Lehrenkrauss erklärt ihre Vorgehensweise gegenüber dem Tagesspiegel mit ihrer eigenen Auffassung von Dokumentarfilmen. „Ich bin keine Journalistin, ich mache künstlerische Dokumentarfilme. Für mich gibt es eine offenere Form von Dokumentarfilmen, mit denen man sich der Realität annähert.“

„Ich habe nichts erfunden. Alles, was wir gedreht haben, waren Momente und Situationen, die wir tatsächlich so erlebt haben“, sagt sie und räumt ein, dass man nicht erkennen kann, dass in einigen Szenen mit Darstellern gearbeitet wurde.

Nach den Richtlinien des NDR, über die sie nicht aufklärt worden sei, hätte es diesen Film nicht geben können. „Für mich war es aber wichtig, diesen Film zu machen, um diesen Frauen eine Stimme und ein Gesicht zu geben.“ Ein Film nur mit jenen Protagnistinnen, die sich auch vor der Kamera äußern wollten, hätte die Realität nicht richtig abgebildet. „Es wurde einfach versäumt, den Film richtig zu etikettieren.“

Die Schuldzuweisungen des Senders und den Umgang mit ihr empfindet Elke Margarete Lehrenkrauss als falsch und unfair. Man hätte nach einer gemeinsamen Lösung suchen sollen. Mit einem entsprechenden Hinweis würde der Film die Zuschauerinnen weiterhin begeistern.

„Das Problem ist, dass der NDR journalistische Maßstäbe an den Film anlegt, die dieser niemals zum Ziel und als Methode hatte. Dokumentarfilm kann auch anders definiert werden.“ Gleichwohl entschuldige sie sich, „wenn ich die sensiblen Gefühle der Zuschauer verletzt habe“.

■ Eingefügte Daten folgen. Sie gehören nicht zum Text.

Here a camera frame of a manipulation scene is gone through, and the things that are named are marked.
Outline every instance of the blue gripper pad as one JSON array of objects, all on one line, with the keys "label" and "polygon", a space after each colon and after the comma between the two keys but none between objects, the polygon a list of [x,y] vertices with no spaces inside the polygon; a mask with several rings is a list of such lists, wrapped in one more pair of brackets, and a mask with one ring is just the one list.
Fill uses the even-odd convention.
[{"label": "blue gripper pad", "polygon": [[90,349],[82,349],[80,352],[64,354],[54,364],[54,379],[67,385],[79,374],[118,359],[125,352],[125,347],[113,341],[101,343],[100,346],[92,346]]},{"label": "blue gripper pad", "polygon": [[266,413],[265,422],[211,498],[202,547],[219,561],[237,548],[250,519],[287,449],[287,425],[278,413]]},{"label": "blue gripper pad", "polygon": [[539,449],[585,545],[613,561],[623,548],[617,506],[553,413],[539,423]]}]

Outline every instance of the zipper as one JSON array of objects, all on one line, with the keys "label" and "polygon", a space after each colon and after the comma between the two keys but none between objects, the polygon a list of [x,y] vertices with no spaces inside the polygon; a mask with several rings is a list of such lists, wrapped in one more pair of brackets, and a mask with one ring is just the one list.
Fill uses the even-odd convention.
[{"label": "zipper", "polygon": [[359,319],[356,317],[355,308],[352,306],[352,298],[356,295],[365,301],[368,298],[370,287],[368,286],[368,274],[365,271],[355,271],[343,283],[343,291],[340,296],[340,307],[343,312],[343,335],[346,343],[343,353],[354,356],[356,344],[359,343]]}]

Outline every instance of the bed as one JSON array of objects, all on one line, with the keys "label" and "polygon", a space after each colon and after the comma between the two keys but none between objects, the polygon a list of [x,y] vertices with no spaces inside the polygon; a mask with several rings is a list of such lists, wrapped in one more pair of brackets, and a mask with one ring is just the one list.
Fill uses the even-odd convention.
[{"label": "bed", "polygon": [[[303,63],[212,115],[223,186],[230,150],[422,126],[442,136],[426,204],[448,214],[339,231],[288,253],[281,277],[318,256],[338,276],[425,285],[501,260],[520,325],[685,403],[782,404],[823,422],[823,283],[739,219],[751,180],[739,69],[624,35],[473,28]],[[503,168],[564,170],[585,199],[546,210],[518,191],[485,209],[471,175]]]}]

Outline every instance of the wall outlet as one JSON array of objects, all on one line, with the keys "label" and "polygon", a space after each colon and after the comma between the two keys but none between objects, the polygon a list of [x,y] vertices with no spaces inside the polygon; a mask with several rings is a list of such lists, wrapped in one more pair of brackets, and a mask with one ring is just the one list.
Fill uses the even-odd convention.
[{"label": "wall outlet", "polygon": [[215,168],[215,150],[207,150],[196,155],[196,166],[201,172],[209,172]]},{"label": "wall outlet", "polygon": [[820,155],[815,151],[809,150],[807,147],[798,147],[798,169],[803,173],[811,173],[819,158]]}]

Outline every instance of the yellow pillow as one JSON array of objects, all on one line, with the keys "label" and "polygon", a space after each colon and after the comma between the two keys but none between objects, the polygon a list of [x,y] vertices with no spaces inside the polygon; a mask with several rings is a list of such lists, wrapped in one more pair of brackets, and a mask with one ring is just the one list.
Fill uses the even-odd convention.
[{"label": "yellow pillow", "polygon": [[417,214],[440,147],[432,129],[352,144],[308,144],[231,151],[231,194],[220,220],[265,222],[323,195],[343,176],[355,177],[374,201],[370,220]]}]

Indes ist die Nominierung des Filmes für den renommierten Grimme-Preis zurückgezogen worden. Grimme-Direktorin Frauke Gerlach teilte am Dienstag der dpa mit: „Nach Kenntnisnahme der massiven Vorwürfe rund um den Film ,Lovemobil' hat die Nominierungskommission entschieden, der Produktion auf Grund schwerwiegender Verstöße die Nominierung zu entziehen.“ Man unterstütze diese Entscheidung der Kommission nachdrücklich.